Pressemitteilung 38/2003 | 16.06.2003
Landesgartenschau Trier 2004 rührte Werbetrommel in eigener Sache und für
die älteste deutsche Stadt
Während Rheinland-Pfalz am Sonntag bei sommerlichen Temperaturen ausgiebig
viele Feste an Rhein und Mosel feierte, herrschte für das Organisationsteam der
Landesgartenschau Trier 2004 Hochbetrieb. Sowohl beim Rheinland-Pfalz-Tag in
Koblenz als auch beim autofreien Erlebnistag „Happy Mosel“ zwischen Schweich
und Cochem machten die LGS-MitarbeiterInnen Appetit auf das größte Event des
Landes im kommenden Jahr.
Am „Deutschen Eck“ vertraten Wolfgang Rommel, Leiter für Marketing und Öffentlichkeitsarbeit
und seine Kollegin Petra Mattuscheck die Farben der Kulturgartenschau auf der
4,5 Kilometer langen Strecke durch die Stadt. Der Festwagen mit einer riesigen
Nachbildung der Porta Nigra und die Fußgruppe „die Tontöpfe“ erhielten
viel Zuspruch, nicht zuletzt vom rheinland-pfälzischen Ministerpräsidenten
Kurt Beck. Für den Schirmherren der Landesgartenschau Trier 2004 hatte Rommel
ein Souvenir aus der Moselmetropole mitgebracht: eine grüne LGS-Schürze. Mit
tatkräftiger Hilfe des Isseler Carnevalsvereins sowie den „Tontöpfen“ aus
Schweich-Issel rührte Trier kräftig die Werbetrommel. Die rund 35 Akteure
verteilten 800 Rosen und etwa 4000 Werbebroschüren. „Die wurden uns praktisch
aus der Hand gerissen, das bestätigt aber das große Interesse an der LGS“,
beschrieb Rommel, der das Durchhaltevermögen der „Tontöpfe“ hervorhob.

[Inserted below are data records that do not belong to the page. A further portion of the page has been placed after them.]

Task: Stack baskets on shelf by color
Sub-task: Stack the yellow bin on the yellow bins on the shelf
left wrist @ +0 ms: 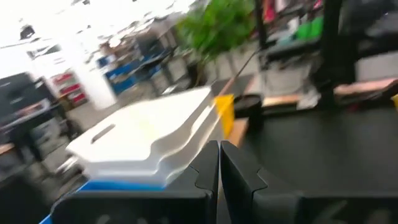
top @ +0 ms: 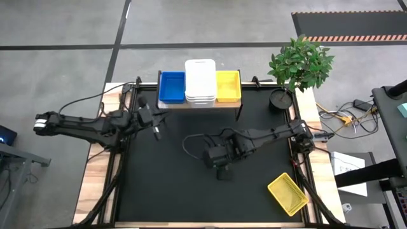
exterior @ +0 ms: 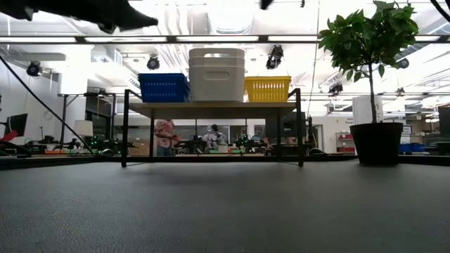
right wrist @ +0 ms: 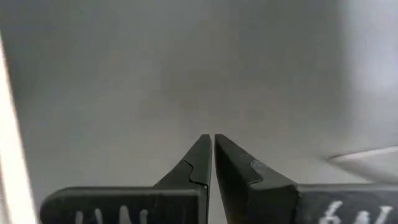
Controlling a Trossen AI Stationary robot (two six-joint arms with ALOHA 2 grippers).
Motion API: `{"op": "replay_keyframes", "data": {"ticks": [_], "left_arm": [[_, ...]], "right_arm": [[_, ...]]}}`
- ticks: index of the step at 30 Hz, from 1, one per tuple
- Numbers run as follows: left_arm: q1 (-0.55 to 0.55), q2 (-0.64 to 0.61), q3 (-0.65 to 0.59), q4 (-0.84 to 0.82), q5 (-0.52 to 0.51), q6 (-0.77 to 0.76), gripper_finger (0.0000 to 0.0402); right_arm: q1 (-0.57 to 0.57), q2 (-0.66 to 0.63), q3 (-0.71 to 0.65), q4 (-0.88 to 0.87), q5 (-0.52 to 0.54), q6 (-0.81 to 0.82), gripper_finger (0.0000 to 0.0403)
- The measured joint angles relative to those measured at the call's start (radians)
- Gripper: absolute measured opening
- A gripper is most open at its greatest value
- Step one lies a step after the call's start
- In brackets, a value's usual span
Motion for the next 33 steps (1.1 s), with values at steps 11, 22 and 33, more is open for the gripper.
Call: {"op": "replay_keyframes", "data": {"ticks": [11, 22, 33], "left_arm": [[-0.060, -0.081, -0.003, 0.005, 0.103, -0.032, 0.0000], [-0.107, -0.067, -0.006, 0.002, 0.111, -0.036, 0.0000], [-0.114, -0.011, -0.005, 0.052, 0.111, -0.055, 0.0000]], "right_arm": [[0.128, -0.048, -0.309, 0.001, -0.394, 0.407, 0.0012], [0.431, -0.322, -0.798, 0.346, -0.479, 0.956, 0.0013], [0.779, -0.361, -0.986, 0.497, -0.560, 0.992, 0.0082]]}}
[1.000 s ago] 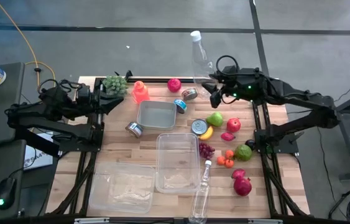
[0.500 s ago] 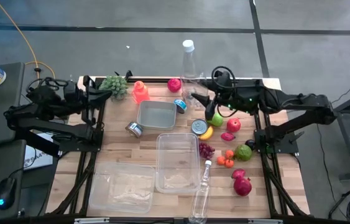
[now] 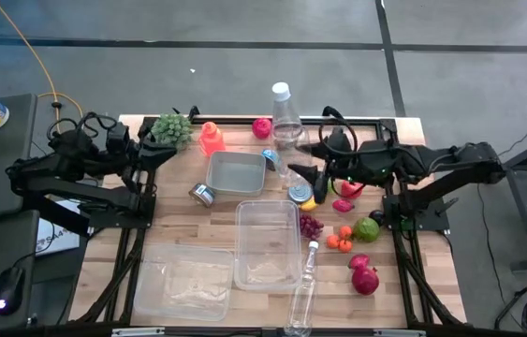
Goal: Pick & Place Food Item
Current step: Put the top transparent plastic bottle into the left transparent bin
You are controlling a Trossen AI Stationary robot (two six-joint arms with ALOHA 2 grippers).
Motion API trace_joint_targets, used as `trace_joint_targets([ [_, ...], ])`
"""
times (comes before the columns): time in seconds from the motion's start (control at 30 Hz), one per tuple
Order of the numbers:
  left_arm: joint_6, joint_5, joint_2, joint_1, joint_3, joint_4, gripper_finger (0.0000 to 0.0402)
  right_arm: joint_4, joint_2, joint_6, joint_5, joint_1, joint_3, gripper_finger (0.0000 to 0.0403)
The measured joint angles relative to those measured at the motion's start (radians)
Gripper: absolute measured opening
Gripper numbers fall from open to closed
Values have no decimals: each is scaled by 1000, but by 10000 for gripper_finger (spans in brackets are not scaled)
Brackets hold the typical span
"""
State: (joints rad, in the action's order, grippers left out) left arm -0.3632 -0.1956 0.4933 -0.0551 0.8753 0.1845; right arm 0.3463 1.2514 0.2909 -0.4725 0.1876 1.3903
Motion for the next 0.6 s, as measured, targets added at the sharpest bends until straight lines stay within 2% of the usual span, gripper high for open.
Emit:
trace_joint_targets([
  [0.2, -64, 135, 96, -2, 0, -81, 113, 48, 0, 57, -17, 79, 0, 217],
  [0.37, -80, 240, 214, -2, 0, -241, 197, 62, 0, 82, -65, 148, 0, 217],
  [0.6, -74, 277, 399, -2, 0, -551, 290, 65, 0, 54, -154, 221, 0, 217],
])
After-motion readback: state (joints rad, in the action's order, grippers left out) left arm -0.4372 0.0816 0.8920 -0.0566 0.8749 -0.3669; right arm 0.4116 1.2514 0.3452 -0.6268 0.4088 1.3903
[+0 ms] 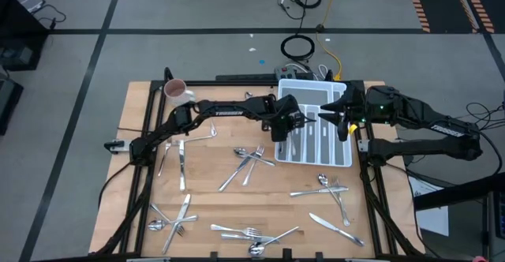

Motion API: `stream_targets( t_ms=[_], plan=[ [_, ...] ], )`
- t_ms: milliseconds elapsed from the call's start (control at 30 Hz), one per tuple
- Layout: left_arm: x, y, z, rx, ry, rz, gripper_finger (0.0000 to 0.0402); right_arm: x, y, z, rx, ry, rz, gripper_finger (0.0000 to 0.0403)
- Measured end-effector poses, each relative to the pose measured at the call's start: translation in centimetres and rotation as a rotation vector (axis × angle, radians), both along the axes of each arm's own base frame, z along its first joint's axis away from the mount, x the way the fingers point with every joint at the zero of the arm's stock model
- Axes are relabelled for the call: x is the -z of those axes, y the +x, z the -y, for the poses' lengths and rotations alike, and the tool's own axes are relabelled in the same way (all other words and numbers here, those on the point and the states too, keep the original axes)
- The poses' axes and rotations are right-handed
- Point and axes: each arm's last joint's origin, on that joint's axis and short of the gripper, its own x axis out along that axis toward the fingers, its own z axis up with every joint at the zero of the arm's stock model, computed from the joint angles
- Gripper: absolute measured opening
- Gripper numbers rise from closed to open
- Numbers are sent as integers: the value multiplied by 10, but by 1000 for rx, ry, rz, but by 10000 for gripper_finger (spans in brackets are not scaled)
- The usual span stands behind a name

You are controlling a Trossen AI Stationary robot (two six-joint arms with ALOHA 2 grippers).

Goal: Sort silverware
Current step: Put the silver fork into the silverware tray, then put the silver spoon into the silverware tray

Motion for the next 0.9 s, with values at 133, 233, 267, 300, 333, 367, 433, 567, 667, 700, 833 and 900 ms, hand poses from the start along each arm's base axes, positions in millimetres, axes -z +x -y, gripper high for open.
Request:
stream_targets(
  t_ms=[133, 233, 267, 300, 333, 367, 433, 567, 667, 700, 833, 900],
  plan=[
    [0, 0, 0, 17, -24, 4, 70, 0, 0, 0, 0, 0, 0, 132],
    [0, 0, 1, 19, -33, 6, 72, 0, 0, 0, 0, 0, 0, 132],
    [0, 0, 1, 18, -34, 7, 73, 0, 0, 0, 0, 0, 0, 132],
    [0, 0, 1, 18, -34, 7, 73, 0, 0, 0, 0, 0, 0, 132],
    [0, 0, 1, 17, -34, 7, 73, 0, 0, 0, 0, 0, 0, 132],
    [-1, 0, 1, 17, -34, 8, 74, 0, 0, 0, 0, 0, 0, 132],
    [-4, 2, 0, -11, -44, 21, 74, 0, 0, 0, 0, 0, -1, 132],
    [-15, 8, -5, -240, -4, 87, 75, 0, 0, 0, 1, 0, -5, 132],
    [-31, 10, -11, -440, 58, 148, 75, 5, -3, 1, 46, -7, -60, 132],
    [-35, 10, -13, -500, 84, 166, 75, 7, -4, 1, 76, -3, -89, 132],
    [-70, 3, -16, -718, 99, 251, 75, 25, -10, 1, 145, 68, -291, 124],
    [-97, -8, -13, -793, 28, 295, 75, 35, -11, -3, 103, 131, -387, 98]
  ],
)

„Das war eine Höchstleistung, bei dieser Hitze mit ganz kleinen Schritten die
4,5 Kilometer lange Strecke zu absolvieren. Insgesamt bedanke ich mich bei allen
Gruppen, die für einen tollen Auftritt der Landesgartenschau gesorgt haben.“
Der künstlerische Leiter der LGS, Karsten Müller, trat bei „Happy Mosel“
in die Pedale. Das ausgefallene weiße Velo-Taxi, von dem auf der
Kulturgartenschau etwa zehn Modelle fahren werden, wurde viel beachtet. Die
Ehrengäste der Veranstaltung, Dr. Richard Groß, Landrat des Kreises
Trier-Saarburg, und Berthold Biwer, der Bürgermeister der Verbandsgemeinde
Schweich, ließen sich die Möglichkeit nicht nehmen, um auf dem 138 Kilo
schweren Dreirad eine kleine Spritztour zu machen.